Available data:
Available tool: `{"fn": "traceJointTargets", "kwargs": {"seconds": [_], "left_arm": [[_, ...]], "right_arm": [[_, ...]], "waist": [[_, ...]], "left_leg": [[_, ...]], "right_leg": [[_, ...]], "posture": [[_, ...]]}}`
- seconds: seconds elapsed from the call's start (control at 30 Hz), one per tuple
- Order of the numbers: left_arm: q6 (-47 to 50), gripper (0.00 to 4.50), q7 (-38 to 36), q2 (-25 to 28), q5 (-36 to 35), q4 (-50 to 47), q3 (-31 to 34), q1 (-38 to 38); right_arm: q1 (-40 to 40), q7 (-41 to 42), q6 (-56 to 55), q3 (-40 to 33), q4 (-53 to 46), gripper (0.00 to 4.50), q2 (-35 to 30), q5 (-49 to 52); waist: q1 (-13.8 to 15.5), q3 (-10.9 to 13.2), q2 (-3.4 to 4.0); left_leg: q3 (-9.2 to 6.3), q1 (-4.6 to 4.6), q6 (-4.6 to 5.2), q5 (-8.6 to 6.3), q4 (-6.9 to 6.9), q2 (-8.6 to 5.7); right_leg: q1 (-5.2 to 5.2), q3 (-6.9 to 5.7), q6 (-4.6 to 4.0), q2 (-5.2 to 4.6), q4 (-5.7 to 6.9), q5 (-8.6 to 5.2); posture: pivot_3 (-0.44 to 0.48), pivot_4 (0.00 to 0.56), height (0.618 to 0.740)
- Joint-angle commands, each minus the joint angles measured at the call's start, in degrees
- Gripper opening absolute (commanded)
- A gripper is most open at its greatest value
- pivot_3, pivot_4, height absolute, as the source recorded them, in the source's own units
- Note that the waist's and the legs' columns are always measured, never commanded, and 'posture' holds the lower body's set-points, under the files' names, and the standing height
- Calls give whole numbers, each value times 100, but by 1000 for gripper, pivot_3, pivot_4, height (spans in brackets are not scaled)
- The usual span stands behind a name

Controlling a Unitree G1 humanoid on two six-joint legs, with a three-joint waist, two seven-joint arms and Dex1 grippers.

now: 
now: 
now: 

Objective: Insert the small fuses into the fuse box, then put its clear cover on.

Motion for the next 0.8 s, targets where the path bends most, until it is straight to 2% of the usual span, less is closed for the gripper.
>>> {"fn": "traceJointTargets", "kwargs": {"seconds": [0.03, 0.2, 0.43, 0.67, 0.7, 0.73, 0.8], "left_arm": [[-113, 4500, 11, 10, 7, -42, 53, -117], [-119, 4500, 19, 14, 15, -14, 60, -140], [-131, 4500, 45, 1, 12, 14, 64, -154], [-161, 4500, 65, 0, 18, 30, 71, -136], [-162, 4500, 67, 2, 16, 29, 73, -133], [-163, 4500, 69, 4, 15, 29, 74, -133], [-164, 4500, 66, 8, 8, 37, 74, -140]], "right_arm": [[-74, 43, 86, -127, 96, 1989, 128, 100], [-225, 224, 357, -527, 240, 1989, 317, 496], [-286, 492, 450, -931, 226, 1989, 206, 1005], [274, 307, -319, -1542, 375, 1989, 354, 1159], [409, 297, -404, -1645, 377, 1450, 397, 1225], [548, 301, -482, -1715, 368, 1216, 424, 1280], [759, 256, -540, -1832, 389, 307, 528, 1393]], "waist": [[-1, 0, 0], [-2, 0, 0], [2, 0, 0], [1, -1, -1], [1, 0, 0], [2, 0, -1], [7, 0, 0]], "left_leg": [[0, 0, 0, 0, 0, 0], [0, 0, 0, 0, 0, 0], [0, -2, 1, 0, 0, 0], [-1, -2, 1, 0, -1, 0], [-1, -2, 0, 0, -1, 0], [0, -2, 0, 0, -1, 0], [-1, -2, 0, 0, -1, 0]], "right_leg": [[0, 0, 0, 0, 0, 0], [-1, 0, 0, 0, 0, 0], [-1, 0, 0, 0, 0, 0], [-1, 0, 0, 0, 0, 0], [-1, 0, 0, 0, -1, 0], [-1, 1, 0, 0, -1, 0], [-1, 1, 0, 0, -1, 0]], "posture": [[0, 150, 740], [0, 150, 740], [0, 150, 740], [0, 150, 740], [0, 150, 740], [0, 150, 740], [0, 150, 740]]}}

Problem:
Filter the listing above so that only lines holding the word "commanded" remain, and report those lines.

Result of the exercise:
- Gripper opening absolute (commanded)
- Note that the waist's and the legs' columns are always measured, never commanded, and 'posture' holds the lower body's set-points, under the files' names, and the standing height

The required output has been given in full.